Work required
Restate the records below word for word, leaving nothing out.

Data in this exercise
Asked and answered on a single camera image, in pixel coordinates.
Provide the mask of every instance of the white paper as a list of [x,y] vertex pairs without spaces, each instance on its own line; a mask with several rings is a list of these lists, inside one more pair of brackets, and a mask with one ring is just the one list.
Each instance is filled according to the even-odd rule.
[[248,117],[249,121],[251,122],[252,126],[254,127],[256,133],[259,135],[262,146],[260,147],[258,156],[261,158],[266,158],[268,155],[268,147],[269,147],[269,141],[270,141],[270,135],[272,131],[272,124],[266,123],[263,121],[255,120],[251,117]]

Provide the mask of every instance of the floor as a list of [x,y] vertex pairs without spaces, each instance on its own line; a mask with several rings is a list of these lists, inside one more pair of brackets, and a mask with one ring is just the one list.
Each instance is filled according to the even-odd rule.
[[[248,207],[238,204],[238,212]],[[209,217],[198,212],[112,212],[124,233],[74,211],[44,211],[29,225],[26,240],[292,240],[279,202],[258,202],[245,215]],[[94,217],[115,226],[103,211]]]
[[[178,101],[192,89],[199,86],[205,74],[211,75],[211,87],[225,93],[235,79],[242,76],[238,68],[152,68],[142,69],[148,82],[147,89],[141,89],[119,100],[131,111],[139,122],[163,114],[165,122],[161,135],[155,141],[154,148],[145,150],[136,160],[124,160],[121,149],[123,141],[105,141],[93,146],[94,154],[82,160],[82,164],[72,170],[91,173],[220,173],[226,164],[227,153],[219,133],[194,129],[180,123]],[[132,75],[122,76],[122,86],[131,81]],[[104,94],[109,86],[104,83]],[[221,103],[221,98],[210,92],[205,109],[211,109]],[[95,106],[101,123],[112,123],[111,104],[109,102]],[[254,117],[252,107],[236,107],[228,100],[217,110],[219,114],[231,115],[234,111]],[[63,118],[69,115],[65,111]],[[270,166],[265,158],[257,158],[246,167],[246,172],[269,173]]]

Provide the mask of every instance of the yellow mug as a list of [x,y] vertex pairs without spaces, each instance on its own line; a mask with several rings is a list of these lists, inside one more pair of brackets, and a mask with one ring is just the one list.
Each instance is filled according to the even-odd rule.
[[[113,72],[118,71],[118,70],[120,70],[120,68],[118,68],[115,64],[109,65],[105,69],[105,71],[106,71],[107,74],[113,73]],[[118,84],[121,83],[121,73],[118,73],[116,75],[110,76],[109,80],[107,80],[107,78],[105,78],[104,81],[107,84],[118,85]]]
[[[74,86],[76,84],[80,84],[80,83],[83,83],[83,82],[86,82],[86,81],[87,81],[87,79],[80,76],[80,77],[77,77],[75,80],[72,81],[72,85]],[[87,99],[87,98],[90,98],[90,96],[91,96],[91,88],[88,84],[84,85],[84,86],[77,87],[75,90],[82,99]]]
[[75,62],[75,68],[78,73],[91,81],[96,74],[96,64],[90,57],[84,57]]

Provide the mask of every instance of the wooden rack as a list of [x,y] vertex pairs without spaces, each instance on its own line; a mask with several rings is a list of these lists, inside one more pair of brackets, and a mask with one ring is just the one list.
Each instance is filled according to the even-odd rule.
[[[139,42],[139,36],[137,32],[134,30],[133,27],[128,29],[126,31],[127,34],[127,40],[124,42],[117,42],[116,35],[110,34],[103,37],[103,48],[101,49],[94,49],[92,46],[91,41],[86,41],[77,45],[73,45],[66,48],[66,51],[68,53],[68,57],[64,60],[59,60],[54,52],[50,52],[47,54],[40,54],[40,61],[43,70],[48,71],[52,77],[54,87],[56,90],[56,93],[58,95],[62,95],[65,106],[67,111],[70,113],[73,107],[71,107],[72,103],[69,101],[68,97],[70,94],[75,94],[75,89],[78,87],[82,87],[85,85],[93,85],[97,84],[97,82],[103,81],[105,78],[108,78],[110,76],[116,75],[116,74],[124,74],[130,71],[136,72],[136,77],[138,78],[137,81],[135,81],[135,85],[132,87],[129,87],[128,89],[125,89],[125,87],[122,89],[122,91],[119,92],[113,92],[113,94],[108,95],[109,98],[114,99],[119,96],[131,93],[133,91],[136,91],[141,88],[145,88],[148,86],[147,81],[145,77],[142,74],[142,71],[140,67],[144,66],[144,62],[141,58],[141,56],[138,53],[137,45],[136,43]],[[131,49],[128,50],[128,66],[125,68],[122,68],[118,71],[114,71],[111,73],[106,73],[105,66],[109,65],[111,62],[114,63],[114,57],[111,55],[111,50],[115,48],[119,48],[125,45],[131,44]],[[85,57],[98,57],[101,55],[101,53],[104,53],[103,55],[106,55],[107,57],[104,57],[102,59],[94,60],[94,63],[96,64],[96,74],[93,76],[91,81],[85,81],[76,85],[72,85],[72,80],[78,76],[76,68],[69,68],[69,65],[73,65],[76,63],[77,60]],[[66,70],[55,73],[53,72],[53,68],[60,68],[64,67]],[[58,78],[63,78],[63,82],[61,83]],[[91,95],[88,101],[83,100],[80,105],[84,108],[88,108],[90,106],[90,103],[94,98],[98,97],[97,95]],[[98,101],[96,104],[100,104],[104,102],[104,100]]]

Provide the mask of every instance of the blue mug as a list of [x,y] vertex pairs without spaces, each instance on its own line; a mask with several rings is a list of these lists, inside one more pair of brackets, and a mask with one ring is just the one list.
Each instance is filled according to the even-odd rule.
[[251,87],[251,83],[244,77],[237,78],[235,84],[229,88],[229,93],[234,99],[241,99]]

Solution to this task
Asked and answered on a single camera image, in pixel coordinates.
Provide the mask of every instance of the white paper as a list of [x,y] vertex pairs without spaces, each instance on its own line; a mask with several rings is a list of these lists, inside one more pair of brackets, and a mask with one ring is just the one list.
Each instance is filled according to the even-odd rule.
[[248,117],[249,121],[251,122],[252,126],[254,127],[256,133],[259,135],[262,146],[260,147],[258,156],[261,158],[266,158],[268,155],[268,147],[269,147],[269,141],[270,141],[270,135],[272,131],[272,124],[266,123],[263,121],[255,120],[251,117]]

Provide the mask of every instance of the floor as a list of [x,y] vertex pairs without spaces, each instance on its own line; a mask with several rings is a list of these lists, inside one more pair of brackets, and a mask with one ring is just the one list.
Each instance is filled according to the even-odd rule.
[[[248,207],[238,204],[238,212]],[[209,217],[198,212],[112,212],[124,233],[74,211],[44,211],[29,225],[26,240],[292,240],[279,202],[258,202],[245,215]],[[94,217],[115,226],[103,211]]]
[[[178,101],[192,89],[199,86],[205,74],[211,75],[211,87],[225,93],[235,79],[242,76],[238,68],[152,68],[142,69],[148,82],[147,89],[141,89],[119,100],[131,111],[139,122],[163,114],[165,122],[161,135],[155,141],[154,148],[145,150],[136,160],[124,160],[121,149],[123,141],[105,141],[93,146],[94,154],[82,160],[82,164],[72,170],[91,173],[220,173],[226,164],[227,153],[219,133],[194,129],[180,123]],[[132,75],[122,76],[122,86],[131,81]],[[104,94],[109,86],[104,83]],[[221,103],[221,98],[210,92],[205,109],[211,109]],[[95,106],[101,123],[112,123],[111,104],[109,102]],[[254,117],[252,107],[236,107],[228,100],[217,110],[219,114],[231,115],[234,111]],[[63,118],[69,115],[65,111]],[[270,166],[265,158],[257,158],[246,167],[246,172],[269,173]]]

Provide the mask of every instance of the yellow mug as a list of [x,y] vertex pairs without spaces, each instance on its own line; a mask with several rings is a list of these lists, inside one more pair of brackets, and a mask with one ring is just the one list.
Each instance is filled according to the even-odd rule.
[[[113,72],[118,71],[118,70],[120,70],[120,68],[118,68],[115,64],[109,65],[105,69],[105,71],[106,71],[107,74],[113,73]],[[118,84],[121,83],[121,73],[118,73],[116,75],[110,76],[109,80],[107,80],[107,78],[105,78],[104,81],[107,84],[118,85]]]
[[[74,86],[76,84],[80,84],[80,83],[83,83],[83,82],[86,82],[86,81],[87,81],[87,79],[80,76],[80,77],[77,77],[75,80],[72,81],[72,85]],[[87,99],[87,98],[90,98],[90,96],[91,96],[91,88],[88,84],[84,85],[84,86],[77,87],[75,90],[82,99]]]
[[75,62],[75,68],[78,73],[91,81],[96,74],[96,64],[90,57],[84,57]]

Provide the mask of every instance of the wooden rack as a list of [x,y] vertex pairs without spaces, each instance on its own line; a mask with several rings is a list of these lists, inside one more pair of brackets, and a mask with one ring is just the one list.
Each instance is filled according to the even-odd rule.
[[[139,42],[139,36],[137,32],[134,30],[133,27],[128,29],[126,31],[127,34],[127,40],[124,42],[117,42],[116,35],[110,34],[103,37],[103,48],[101,49],[94,49],[92,46],[91,41],[86,41],[77,45],[73,45],[66,48],[66,51],[68,53],[68,57],[64,60],[59,60],[54,52],[50,52],[47,54],[40,54],[40,61],[43,70],[48,71],[52,77],[54,87],[56,90],[56,93],[58,95],[62,95],[65,106],[67,111],[70,113],[73,107],[71,107],[72,103],[69,101],[68,97],[70,94],[75,94],[75,89],[78,87],[82,87],[85,85],[93,85],[97,84],[97,82],[103,81],[105,78],[108,78],[110,76],[116,75],[116,74],[124,74],[130,71],[136,72],[136,77],[138,78],[137,81],[135,81],[135,85],[132,87],[129,87],[128,89],[125,89],[125,87],[122,89],[122,91],[119,92],[113,92],[113,94],[108,95],[109,98],[114,99],[119,96],[131,93],[133,91],[136,91],[141,88],[145,88],[148,86],[147,81],[145,77],[142,74],[142,71],[140,67],[144,66],[144,62],[141,58],[141,56],[138,53],[137,45],[136,43]],[[131,49],[128,50],[128,66],[125,68],[122,68],[118,71],[114,71],[111,73],[106,73],[105,66],[109,65],[111,62],[114,63],[114,57],[111,55],[111,50],[115,48],[119,48],[125,45],[131,44]],[[85,57],[98,57],[101,55],[101,53],[104,53],[103,55],[106,55],[107,57],[104,57],[102,59],[94,60],[94,63],[96,64],[96,74],[93,76],[91,81],[85,81],[76,85],[72,85],[72,80],[78,76],[76,68],[69,68],[69,65],[73,65],[76,63],[77,60]],[[66,70],[55,73],[53,72],[53,68],[60,68],[64,67]],[[58,78],[63,78],[63,82],[61,83]],[[91,95],[88,101],[83,100],[80,105],[84,108],[88,108],[90,106],[90,103],[94,98],[98,97],[97,95]],[[98,101],[96,104],[100,104],[104,102],[104,100]]]

Provide the mask of every instance of the blue mug as a list of [x,y] vertex pairs without spaces, each instance on its own line; a mask with several rings is a list of these lists, inside one more pair of brackets, and a mask with one ring is just the one list.
Each instance is filled according to the even-odd rule.
[[251,87],[251,83],[244,77],[237,78],[235,84],[229,88],[229,93],[234,99],[241,99]]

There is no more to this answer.